Good questions to be ready for:

  • Q: Why use SNS -> SQS instead of direct S3 -> Lambda?
    A: It decouples consumers, adds buffering and retries, and lets tracking and logging scale independently.
  • Q: Why separate tracking and logging into two Lambdas?
    A: State updates and observability are different responsibilities, and separating them makes failures easier to isolate.
  • Q: Why use two DynamoDB tables instead of one?
    A: ObjectTable stores current state and HistoryTable stores the timeline, so the split keeps read and write patterns simple.
  • Q: How do you know the size of a deleted object?
    A: S3 delete events do not include object size, so the system looks up the previous size from ObjectTable.
  • Q: Why use CurrentTotalSize instead of size_delta as the alarm metric?

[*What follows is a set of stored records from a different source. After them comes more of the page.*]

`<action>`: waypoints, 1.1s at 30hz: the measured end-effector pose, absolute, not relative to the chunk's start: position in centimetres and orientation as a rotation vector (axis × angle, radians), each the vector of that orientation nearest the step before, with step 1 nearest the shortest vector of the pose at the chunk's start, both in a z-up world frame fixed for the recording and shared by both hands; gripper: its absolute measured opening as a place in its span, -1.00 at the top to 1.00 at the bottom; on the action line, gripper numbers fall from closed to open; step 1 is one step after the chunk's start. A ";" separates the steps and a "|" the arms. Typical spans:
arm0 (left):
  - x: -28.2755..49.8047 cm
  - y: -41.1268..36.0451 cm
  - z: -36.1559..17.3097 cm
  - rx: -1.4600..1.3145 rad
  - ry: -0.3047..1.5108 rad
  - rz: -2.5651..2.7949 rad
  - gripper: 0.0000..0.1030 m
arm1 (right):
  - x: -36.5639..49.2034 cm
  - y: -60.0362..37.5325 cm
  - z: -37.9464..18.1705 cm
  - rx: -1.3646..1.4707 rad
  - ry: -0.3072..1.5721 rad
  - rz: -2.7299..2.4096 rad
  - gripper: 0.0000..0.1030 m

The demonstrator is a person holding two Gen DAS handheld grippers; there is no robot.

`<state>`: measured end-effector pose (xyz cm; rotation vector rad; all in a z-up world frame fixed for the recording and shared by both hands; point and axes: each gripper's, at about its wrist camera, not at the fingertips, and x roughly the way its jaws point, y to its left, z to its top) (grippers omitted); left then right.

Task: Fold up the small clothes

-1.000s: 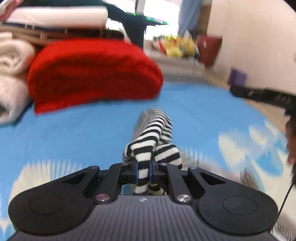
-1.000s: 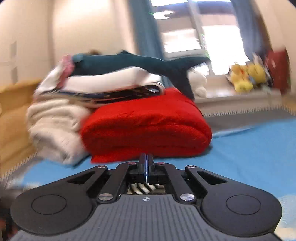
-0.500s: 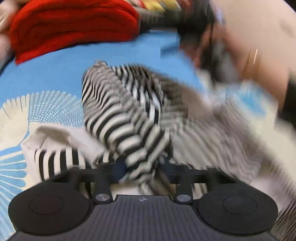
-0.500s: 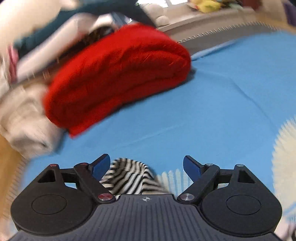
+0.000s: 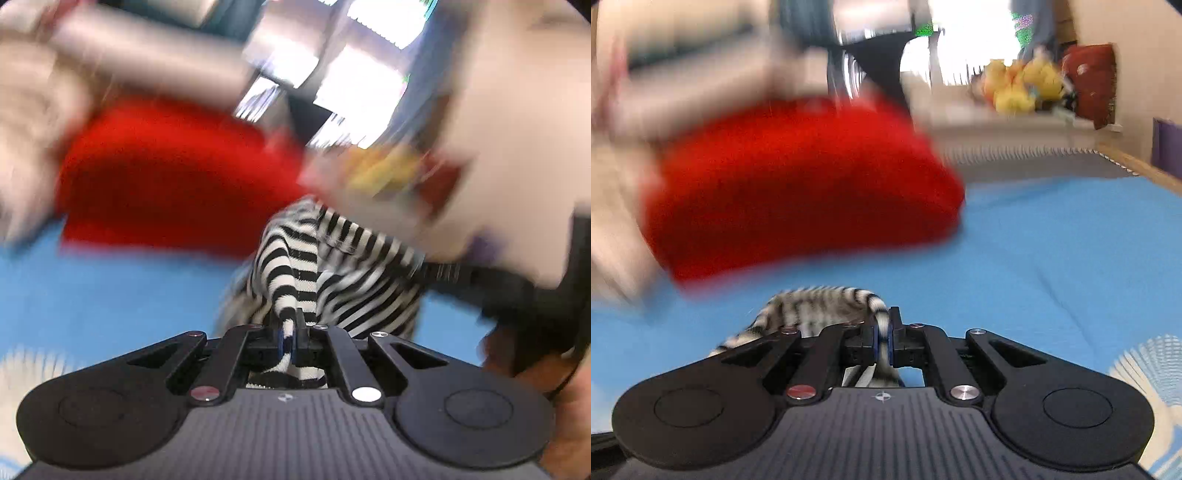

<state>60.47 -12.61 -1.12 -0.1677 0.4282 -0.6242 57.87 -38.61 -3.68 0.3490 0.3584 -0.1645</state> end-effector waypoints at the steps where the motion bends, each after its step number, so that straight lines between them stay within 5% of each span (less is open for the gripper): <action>1: 57.6 -11.6 0.0 -0.107 0.348 -0.674 0.90 | 54.2 -39.2 -2.2 0.342 0.283 -0.100 0.92; 4: 49.9 -7.7 -1.6 0.064 0.380 -0.771 -0.07 | 42.7 -39.8 -1.8 0.236 0.275 0.080 0.77; 5: 47.6 -6.0 -3.3 0.105 0.462 -0.768 -0.62 | 39.0 -40.2 -3.0 0.215 0.340 0.113 0.58; 6: 45.7 -4.5 -5.0 0.133 0.539 -0.729 -0.89 | 36.0 -40.5 -4.4 0.196 0.435 0.136 -0.13; 7: 43.6 -2.5 -6.9 0.152 0.611 -0.692 -0.93 | 32.6 -40.9 -6.3 0.177 0.545 0.127 -0.58; 8: 41.9 -0.8 -8.3 0.174 0.670 -0.672 -0.94 | 29.3 -41.3 -8.1 0.174 0.607 0.092 -0.61; 11: 38.9 3.8 -10.5 0.122 0.803 -0.585 -0.94 | 22.0 -41.7 -11.2 0.173 0.763 -0.025 -0.58; 14: 39.1 5.1 -8.8 -0.035 0.794 -0.546 -0.94 | 18.6 -42.2 -10.4 0.286 0.728 -0.111 -0.59; 19: 41.6 -0.1 -4.6 -0.306 0.702 -0.577 -0.99 | 21.5 -41.6 -7.5 0.572 0.568 -0.039 -0.59; 24: 43.7 -5.8 -4.6 -0.375 0.762 -0.533 -0.99 | 27.8 -36.5 -9.3 0.816 0.611 0.101 -0.59; 27: 44.3 -6.8 -5.3 -0.323 0.809 -0.501 -0.99 | 30.0 -31.6 -10.3 0.726 0.663 0.151 -0.59; 28: 44.2 -7.1 -5.8 -0.294 0.822 -0.485 -0.99 | 30.6 -30.1 -11.0 0.657 0.662 0.131 -0.32; 30: 43.8 -6.3 -7.4 -0.259 0.866 -0.461 -0.99 | 31.7 -27.7 -12.5 0.514 0.704 0.108 0.86; 33: 45.3 -4.7 -9.0 -0.320 0.889 -0.430 -0.99 | 30.1 -26.2 -10.8 0.441 0.673 0.175 0.92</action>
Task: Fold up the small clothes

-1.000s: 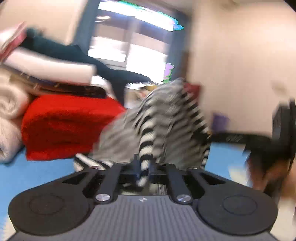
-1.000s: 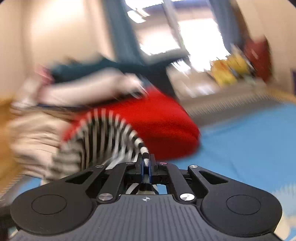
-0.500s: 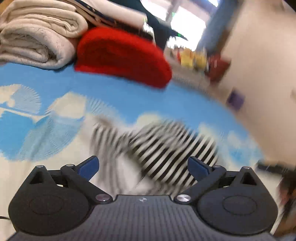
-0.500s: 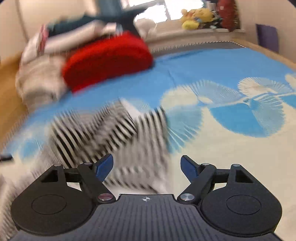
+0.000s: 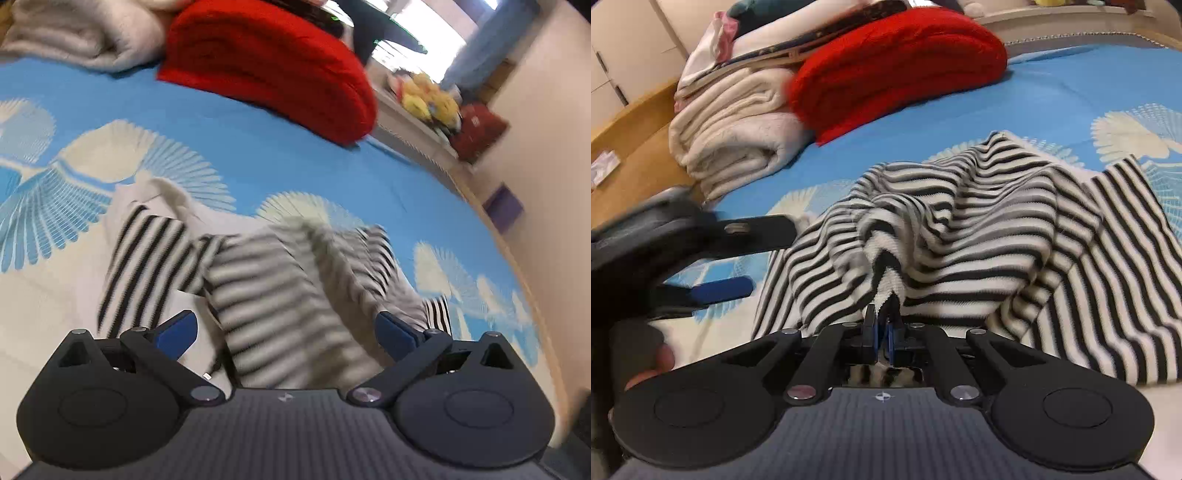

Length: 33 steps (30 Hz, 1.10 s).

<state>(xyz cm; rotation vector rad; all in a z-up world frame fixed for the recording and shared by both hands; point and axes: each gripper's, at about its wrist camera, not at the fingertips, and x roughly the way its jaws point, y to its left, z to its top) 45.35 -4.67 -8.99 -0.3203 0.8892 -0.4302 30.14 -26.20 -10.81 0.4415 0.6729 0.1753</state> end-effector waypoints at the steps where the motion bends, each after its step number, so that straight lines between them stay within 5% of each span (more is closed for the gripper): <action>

    A: The cleanup decision depends on current bucket size, not on the sum of recent event deltas.
  • Q: Why does the actual alarm read from Size Tracking Lambda logs instead of Logging Lambda logs?
    A: Size Tracking Lambda is where the running total is computed, so it is the cleanest source for the final alarm metric.
  • Q: What is the difference between an event source mapping and an alarm action?
    A: SQS -> Lambda uses an event source mapping that polls the queue, while Alarm -> Lambda is an alarm action that invokes the function on a state change.
  • Q: Why does the driver need waiting logic?
    A: CloudWatch alarms are window-based, so the workflow needs orchestration to make the two cleanup cycles happen in the intended order.